Exercise aim:
From the entries below, please output exactly the lines starting at the one containing "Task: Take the" and ending at the one containing "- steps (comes", both included.

Exercise materials:
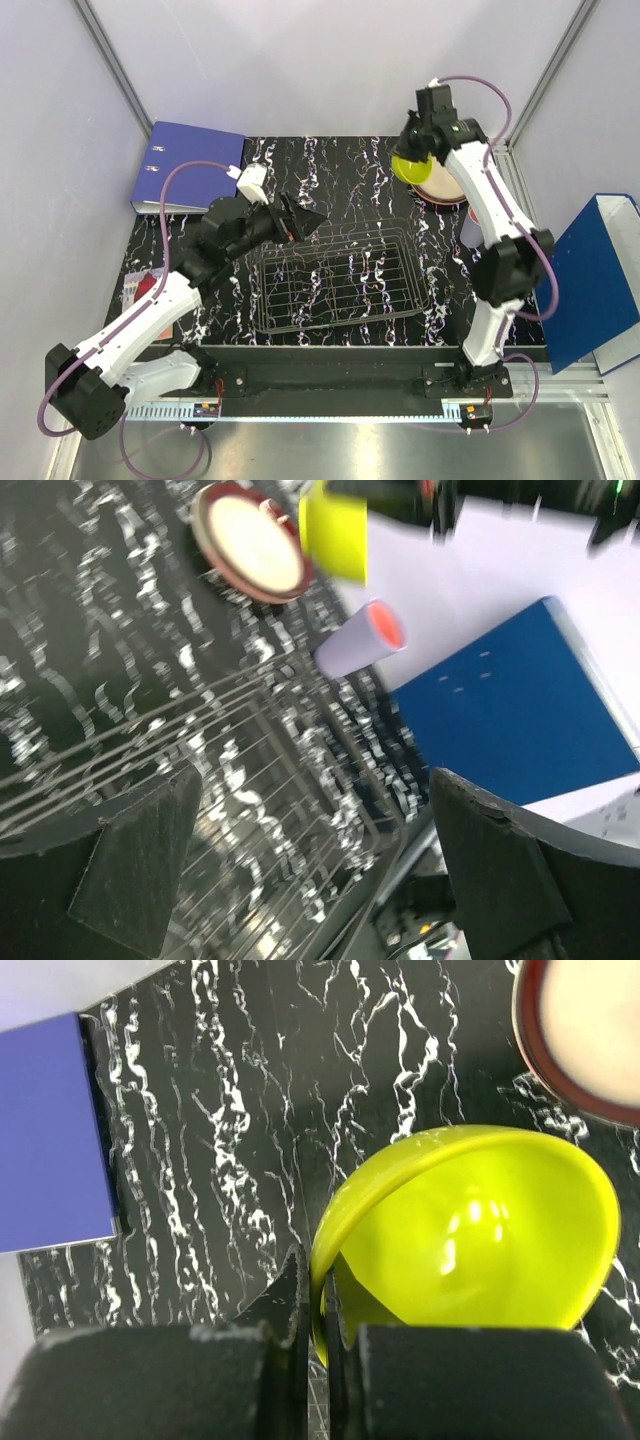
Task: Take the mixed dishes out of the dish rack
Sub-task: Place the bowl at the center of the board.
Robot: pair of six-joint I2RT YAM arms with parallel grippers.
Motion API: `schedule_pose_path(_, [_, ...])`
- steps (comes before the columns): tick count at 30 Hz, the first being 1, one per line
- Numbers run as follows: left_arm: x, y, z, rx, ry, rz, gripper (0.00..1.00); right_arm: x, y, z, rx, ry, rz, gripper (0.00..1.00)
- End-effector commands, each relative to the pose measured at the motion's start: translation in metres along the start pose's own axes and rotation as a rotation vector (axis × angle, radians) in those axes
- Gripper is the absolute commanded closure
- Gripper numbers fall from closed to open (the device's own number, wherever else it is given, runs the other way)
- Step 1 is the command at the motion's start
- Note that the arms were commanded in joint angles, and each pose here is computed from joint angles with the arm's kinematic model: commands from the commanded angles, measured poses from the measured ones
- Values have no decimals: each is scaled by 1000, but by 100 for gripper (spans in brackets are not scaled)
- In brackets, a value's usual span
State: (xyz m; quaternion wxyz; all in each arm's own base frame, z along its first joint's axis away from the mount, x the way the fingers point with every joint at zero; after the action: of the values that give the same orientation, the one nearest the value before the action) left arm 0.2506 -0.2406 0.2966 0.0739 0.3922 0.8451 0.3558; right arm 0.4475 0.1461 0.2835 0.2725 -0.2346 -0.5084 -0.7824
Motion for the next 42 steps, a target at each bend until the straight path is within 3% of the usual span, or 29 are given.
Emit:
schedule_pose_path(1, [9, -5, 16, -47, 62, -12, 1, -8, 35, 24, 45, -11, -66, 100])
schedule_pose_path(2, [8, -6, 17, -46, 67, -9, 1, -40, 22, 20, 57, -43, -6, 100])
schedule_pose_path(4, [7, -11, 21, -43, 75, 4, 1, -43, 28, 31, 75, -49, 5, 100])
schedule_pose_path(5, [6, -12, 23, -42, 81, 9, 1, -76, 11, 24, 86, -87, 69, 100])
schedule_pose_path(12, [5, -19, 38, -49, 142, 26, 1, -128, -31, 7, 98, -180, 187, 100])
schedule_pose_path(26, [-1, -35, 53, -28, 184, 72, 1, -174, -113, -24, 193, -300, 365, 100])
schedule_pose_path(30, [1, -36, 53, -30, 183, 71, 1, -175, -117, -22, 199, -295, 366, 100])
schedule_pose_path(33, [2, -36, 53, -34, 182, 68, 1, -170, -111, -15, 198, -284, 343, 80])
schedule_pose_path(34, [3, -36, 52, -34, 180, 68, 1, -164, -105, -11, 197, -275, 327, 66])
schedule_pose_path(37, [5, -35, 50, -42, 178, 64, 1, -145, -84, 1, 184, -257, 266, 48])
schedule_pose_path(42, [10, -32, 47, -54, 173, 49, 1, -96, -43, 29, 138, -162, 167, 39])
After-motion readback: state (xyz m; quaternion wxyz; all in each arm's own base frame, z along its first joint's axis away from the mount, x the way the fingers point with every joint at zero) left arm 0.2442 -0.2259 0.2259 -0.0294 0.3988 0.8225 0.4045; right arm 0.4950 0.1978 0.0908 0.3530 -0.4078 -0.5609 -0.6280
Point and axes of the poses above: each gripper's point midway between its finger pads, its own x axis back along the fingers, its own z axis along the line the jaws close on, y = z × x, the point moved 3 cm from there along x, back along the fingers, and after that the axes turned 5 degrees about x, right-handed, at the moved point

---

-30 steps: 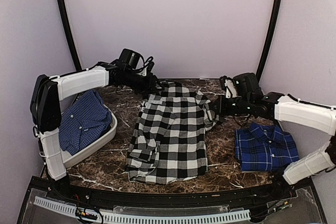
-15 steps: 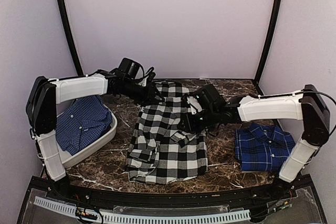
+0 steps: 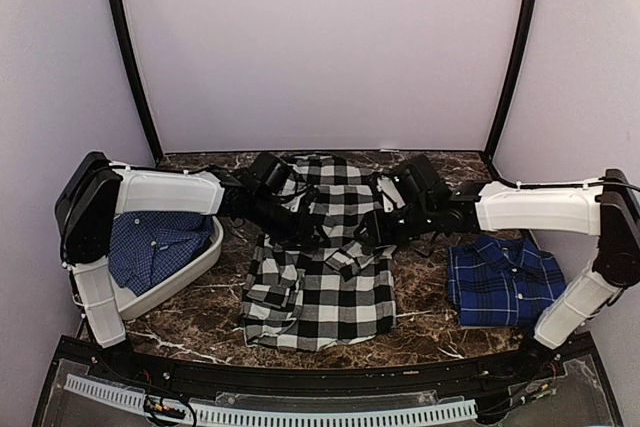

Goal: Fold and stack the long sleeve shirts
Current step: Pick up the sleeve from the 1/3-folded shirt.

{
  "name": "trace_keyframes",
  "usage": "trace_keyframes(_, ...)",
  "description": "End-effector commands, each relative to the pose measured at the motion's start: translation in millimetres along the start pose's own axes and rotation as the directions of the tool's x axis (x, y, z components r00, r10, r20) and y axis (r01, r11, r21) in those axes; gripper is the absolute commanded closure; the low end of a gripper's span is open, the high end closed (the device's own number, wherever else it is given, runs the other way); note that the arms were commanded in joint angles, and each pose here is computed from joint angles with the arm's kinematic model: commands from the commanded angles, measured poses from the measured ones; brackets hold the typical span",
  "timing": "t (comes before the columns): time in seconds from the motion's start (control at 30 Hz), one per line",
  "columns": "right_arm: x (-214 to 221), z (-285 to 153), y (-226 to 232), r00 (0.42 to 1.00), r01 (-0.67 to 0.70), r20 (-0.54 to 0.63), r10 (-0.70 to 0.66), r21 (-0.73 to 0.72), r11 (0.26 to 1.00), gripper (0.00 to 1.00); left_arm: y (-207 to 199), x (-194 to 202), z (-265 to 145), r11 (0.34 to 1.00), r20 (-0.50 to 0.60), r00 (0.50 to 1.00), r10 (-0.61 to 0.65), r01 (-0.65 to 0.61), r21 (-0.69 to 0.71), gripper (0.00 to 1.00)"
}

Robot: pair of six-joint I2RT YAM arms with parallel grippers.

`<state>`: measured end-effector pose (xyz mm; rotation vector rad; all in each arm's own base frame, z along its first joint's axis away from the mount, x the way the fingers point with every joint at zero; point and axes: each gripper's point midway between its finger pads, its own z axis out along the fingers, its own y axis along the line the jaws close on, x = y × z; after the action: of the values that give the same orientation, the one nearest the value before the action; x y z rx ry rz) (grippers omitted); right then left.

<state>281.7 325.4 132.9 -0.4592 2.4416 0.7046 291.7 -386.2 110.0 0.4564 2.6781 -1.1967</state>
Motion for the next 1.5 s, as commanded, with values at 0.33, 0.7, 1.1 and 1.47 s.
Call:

Task solution:
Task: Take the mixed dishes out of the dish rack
Sub-task: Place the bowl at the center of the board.
Robot: pair of six-joint I2RT YAM arms with parallel grippers.
Motion API: `schedule_pose_path(_, [_, ...])`
- steps (comes before the columns): tick count at 30 Hz, the first being 1, one per line

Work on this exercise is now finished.